__Work order__: Find the word "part" in the listing; pull out each line holding it.
========
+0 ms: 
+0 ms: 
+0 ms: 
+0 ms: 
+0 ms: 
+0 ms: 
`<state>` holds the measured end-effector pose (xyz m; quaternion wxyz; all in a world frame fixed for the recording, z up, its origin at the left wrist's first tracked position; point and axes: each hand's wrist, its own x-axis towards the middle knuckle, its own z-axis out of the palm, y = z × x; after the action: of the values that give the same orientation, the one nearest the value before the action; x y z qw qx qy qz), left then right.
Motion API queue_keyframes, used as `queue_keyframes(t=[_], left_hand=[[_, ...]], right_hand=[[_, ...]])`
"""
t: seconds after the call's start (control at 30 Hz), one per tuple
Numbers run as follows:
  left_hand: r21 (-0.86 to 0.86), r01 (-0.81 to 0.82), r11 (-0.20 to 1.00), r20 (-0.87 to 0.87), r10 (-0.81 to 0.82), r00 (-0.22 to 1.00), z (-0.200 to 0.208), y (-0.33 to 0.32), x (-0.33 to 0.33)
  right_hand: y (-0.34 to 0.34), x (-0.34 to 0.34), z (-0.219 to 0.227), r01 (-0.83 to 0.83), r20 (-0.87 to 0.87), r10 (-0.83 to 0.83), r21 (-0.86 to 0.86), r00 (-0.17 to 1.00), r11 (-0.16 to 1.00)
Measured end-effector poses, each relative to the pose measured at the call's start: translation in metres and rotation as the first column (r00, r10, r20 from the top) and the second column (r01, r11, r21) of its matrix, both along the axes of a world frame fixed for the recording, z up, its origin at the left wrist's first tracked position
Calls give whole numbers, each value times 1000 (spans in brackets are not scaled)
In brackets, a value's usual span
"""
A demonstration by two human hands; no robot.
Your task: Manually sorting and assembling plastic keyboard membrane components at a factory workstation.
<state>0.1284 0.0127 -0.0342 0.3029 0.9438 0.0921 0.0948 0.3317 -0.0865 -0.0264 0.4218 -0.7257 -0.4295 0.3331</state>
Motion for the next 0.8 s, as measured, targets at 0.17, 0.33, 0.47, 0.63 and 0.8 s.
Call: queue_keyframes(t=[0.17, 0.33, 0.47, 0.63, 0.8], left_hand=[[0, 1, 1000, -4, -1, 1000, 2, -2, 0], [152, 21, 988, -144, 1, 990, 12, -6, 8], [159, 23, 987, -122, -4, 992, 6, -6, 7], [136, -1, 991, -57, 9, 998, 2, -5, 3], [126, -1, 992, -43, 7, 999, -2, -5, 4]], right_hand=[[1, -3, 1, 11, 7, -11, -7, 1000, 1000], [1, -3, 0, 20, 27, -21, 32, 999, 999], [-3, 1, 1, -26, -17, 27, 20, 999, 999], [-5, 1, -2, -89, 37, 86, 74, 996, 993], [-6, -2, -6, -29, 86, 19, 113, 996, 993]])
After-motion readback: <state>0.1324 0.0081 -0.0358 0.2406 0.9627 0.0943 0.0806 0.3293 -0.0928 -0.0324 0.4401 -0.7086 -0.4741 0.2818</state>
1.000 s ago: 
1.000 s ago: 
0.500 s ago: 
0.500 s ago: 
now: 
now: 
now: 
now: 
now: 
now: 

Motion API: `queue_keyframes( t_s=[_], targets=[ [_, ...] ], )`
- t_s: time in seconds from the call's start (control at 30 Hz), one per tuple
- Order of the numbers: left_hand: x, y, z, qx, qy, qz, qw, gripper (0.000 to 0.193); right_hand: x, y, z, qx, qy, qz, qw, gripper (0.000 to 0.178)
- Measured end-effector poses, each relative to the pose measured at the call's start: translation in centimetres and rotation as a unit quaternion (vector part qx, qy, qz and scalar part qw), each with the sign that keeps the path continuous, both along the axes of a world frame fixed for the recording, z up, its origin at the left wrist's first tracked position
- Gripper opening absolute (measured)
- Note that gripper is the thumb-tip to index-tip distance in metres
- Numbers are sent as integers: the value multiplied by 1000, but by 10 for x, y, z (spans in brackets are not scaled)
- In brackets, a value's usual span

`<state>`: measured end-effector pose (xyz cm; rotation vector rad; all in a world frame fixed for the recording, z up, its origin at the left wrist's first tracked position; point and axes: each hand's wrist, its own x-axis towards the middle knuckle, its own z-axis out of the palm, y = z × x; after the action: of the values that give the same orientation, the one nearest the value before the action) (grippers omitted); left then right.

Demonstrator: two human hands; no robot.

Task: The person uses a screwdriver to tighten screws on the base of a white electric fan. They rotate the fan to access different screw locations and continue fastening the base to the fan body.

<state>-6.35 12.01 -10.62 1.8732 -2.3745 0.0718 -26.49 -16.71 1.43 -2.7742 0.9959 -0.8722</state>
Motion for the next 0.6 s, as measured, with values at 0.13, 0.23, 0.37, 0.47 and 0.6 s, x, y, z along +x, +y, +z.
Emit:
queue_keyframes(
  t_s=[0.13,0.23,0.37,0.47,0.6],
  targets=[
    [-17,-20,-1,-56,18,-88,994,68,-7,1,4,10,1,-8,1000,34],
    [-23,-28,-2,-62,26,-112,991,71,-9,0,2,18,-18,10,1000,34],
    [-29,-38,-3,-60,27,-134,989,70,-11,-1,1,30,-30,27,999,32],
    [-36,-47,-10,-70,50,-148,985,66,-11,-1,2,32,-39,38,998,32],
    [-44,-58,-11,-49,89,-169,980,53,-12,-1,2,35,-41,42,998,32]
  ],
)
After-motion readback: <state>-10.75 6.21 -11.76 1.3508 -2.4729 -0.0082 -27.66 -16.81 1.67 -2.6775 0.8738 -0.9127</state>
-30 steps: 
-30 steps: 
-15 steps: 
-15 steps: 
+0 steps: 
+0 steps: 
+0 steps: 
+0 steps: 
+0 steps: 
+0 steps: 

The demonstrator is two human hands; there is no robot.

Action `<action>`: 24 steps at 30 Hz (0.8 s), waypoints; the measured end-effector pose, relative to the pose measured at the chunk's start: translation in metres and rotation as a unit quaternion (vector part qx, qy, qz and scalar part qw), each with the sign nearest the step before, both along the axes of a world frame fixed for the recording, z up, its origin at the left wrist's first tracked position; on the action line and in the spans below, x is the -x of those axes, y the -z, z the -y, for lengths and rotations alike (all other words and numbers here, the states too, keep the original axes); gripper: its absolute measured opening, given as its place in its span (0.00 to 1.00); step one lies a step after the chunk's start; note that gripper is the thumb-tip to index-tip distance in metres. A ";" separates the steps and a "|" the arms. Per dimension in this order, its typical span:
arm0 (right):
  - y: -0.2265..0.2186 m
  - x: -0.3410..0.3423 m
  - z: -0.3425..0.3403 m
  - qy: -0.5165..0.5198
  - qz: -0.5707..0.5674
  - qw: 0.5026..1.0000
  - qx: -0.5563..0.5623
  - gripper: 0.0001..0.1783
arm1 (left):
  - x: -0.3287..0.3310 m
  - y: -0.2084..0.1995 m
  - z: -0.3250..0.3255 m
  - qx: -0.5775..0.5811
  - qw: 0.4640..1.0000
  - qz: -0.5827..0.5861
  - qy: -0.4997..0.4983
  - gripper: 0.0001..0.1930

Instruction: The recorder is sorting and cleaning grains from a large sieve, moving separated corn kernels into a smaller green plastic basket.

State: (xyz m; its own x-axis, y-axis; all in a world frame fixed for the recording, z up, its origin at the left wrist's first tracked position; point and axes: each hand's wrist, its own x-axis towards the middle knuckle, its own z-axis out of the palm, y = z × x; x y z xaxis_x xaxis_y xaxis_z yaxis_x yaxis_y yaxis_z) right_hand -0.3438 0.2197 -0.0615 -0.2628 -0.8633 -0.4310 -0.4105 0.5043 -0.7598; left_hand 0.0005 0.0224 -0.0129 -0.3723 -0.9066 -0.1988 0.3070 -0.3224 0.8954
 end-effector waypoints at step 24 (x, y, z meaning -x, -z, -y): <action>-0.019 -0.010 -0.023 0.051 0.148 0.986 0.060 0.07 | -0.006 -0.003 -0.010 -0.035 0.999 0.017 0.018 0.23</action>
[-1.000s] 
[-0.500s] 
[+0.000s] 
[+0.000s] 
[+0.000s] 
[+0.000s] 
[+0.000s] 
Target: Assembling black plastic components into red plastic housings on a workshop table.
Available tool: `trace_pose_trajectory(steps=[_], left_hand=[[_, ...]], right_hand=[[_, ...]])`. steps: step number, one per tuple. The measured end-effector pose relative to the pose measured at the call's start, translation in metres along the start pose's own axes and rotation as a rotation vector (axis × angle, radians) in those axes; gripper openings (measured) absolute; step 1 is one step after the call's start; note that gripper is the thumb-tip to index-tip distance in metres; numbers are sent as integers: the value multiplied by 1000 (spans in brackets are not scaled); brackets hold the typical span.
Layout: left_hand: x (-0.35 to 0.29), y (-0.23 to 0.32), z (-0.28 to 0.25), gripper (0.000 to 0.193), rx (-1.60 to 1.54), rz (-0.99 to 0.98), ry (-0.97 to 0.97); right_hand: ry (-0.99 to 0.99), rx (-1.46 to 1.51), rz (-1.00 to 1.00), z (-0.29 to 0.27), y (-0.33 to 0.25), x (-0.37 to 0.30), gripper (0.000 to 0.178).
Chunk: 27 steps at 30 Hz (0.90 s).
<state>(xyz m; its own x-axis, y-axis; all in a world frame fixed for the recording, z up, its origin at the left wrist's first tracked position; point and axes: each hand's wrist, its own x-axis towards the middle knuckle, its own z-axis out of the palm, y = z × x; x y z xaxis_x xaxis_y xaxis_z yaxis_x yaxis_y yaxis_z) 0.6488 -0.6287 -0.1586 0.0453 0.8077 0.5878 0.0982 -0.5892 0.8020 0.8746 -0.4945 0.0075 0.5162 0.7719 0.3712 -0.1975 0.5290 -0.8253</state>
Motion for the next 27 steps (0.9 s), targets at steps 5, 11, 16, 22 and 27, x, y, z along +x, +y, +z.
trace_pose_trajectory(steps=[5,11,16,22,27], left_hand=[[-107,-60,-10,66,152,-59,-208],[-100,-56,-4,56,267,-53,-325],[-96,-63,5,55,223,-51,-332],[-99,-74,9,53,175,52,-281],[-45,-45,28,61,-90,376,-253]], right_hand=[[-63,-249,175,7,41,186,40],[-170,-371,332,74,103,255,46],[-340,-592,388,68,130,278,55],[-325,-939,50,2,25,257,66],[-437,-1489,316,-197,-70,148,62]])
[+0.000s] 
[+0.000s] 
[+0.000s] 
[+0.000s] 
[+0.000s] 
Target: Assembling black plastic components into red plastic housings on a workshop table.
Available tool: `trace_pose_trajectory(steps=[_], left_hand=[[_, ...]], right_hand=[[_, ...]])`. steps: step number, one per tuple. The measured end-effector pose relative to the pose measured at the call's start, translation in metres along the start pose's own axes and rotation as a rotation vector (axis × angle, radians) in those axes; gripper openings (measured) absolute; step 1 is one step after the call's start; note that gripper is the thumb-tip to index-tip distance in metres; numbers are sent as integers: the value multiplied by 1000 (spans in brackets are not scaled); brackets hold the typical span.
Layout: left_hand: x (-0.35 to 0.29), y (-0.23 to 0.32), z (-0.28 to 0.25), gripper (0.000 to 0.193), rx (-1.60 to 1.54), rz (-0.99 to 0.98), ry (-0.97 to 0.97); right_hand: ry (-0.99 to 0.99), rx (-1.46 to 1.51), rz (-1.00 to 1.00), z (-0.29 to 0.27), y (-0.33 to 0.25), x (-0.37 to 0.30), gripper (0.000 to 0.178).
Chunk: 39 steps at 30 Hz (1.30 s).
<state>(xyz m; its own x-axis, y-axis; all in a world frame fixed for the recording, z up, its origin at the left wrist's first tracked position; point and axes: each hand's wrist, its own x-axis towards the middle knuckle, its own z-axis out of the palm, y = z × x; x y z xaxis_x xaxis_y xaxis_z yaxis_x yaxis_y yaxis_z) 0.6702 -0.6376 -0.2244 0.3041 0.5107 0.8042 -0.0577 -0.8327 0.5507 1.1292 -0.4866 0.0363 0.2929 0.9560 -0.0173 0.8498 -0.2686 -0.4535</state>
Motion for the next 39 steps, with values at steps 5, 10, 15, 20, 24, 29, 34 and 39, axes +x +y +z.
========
__Problem solution__:
- Measured end-effector poses, each relative to the pose measured at the call's start: translation in centimetres and rotation as a unit quaternion (vector part qx, qy, qz and scalar part qw), each with the sign that keeps the path continuous, both along the axes of a world frame fixed for the recording, z up, its origin at the left wrist's first tracked position
Action `<action>`: 24 steps at 30 Hz (0.8 s), waypoints; the measured end-effector pose, relative to the pose measured at the chunk's start: translation in metres and rotation as a unit quaternion (vector part qx, qy, qz and scalar part qw), each with the sign nearest the step before, both along the axes of a world frame fixed for the recording, z up, its origin at the left wrist's first tracked position; on the action line and in the spans below, x is the -x of those axes, y the -z, z the -y, for lengths and rotations alike (all other words and numbers here, the states too, keep the original axes); gripper: its absolute measured opening, given as its place in its span (0.00 to 1.00); step one lies a step after the chunk's start; note that gripper is the thumb-tip to index-tip distance in metres. A ";" separates the steps and a "|" the arms. Per dimension in this order, its typical span:

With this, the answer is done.